▶ **Brief**:
Return the data word for word. Pictures are to be omitted.

▶ **Supplied material**:
*** Begin section ***
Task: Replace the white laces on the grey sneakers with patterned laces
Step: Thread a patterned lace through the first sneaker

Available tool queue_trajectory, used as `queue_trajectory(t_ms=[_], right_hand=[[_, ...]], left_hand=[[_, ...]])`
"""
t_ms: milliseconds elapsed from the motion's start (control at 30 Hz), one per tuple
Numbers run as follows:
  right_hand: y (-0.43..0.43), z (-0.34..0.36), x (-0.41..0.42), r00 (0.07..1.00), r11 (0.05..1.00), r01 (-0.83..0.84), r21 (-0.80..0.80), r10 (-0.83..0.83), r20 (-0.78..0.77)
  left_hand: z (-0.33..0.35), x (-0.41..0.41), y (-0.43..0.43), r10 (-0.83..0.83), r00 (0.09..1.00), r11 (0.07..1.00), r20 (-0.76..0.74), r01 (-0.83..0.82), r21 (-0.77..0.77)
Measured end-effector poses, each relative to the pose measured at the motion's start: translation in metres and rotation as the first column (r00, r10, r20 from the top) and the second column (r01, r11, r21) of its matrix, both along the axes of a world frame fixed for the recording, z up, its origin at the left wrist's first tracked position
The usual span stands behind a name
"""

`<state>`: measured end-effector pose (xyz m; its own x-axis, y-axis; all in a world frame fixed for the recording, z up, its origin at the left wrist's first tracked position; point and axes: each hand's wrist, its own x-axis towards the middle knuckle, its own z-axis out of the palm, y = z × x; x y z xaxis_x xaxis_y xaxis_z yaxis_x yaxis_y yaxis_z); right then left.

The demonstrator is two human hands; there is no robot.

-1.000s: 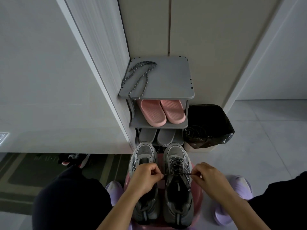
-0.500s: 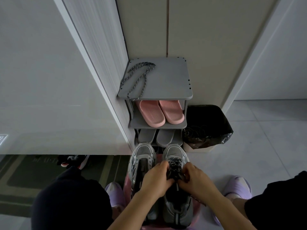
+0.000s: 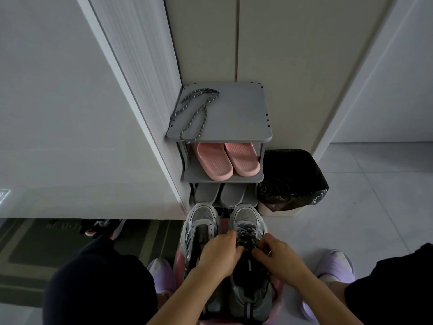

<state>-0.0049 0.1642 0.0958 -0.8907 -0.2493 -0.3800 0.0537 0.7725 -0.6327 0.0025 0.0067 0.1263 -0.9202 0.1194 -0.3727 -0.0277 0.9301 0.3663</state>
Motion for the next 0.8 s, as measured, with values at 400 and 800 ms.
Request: queue_trajectory(t_ms=[400, 800], right_hand=[[0.009, 0.004, 0.003, 0.996, 0.998, -0.014, 0.067, 0.020, -0.089], [-0.005, -0.010, -0.045, 0.982, 0.957, 0.179, -0.227, -0.158, 0.108]], left_hand=[[0.003, 0.012, -0.016, 0.025, 1.000, 0.999, 0.007, -0.025, 0.048], [-0.007, -0.046, -0.015, 0.118, 0.986, 0.971, 0.117, -0.139, 0.192]])
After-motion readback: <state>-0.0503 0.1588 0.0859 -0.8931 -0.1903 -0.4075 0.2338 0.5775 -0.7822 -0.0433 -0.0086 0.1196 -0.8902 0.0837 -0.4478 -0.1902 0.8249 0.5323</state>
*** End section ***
▶ **Solution to the exercise**:
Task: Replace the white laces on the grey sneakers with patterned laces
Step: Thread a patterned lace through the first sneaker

Available tool queue_trajectory, used as `queue_trajectory(t_ms=[_], right_hand=[[_, ...]], left_hand=[[_, ...]])`
"""
t_ms: milliseconds elapsed from the motion's start (control at 30 Hz), one per tuple
Numbers run as follows:
  right_hand: y (-0.43..0.43), z (-0.34..0.36), x (-0.41..0.42), r00 (0.07..1.00), r11 (0.05..1.00), r01 (-0.83..0.84), r21 (-0.80..0.80), r10 (-0.83..0.83), r20 (-0.78..0.77)
  left_hand: z (-0.33..0.35), x (-0.41..0.41), y (-0.43..0.43), r10 (-0.83..0.83), r00 (0.09..1.00), r11 (0.07..1.00), r20 (-0.76..0.74), r01 (-0.83..0.82), r21 (-0.77..0.77)
Measured end-effector poses, each relative to the pose measured at the motion's start: translation in metres and rotation as the first column (r00, r10, r20 from the top) and the second column (r01, r11, r21) of its matrix, both along the axes of a world frame fixed for the recording, z up, its origin at the left wrist's first tracked position
The usual span stands behind a name
"""

`<state>`: measured end-effector pose (xyz m; its own x-axis, y-axis; all in a world frame fixed for the recording, z up, its origin at the left wrist's first tracked position; point and axes: each hand's wrist, its own x-axis towards the middle knuckle, its own z-axis out of the palm, y = z × x; x y z xaxis_x xaxis_y xaxis_z yaxis_x yaxis_y yaxis_z); right then left.

The demonstrator is two human hands; there is no robot.

-1.000s: 
-0.500s: 
+0.000s: 

<state>-0.0049 0.1642 0.0958 -0.8907 -0.2493 -0.3800 0.0537 0.7725 -0.6327 0.0025 0.0067 0.1263 -0.9202 0.1194 -0.3727 -0.0277 0.9301 0.3663</state>
Motion for the next 0.8 s, as measured, with values at 400 and 800 ms.
Request: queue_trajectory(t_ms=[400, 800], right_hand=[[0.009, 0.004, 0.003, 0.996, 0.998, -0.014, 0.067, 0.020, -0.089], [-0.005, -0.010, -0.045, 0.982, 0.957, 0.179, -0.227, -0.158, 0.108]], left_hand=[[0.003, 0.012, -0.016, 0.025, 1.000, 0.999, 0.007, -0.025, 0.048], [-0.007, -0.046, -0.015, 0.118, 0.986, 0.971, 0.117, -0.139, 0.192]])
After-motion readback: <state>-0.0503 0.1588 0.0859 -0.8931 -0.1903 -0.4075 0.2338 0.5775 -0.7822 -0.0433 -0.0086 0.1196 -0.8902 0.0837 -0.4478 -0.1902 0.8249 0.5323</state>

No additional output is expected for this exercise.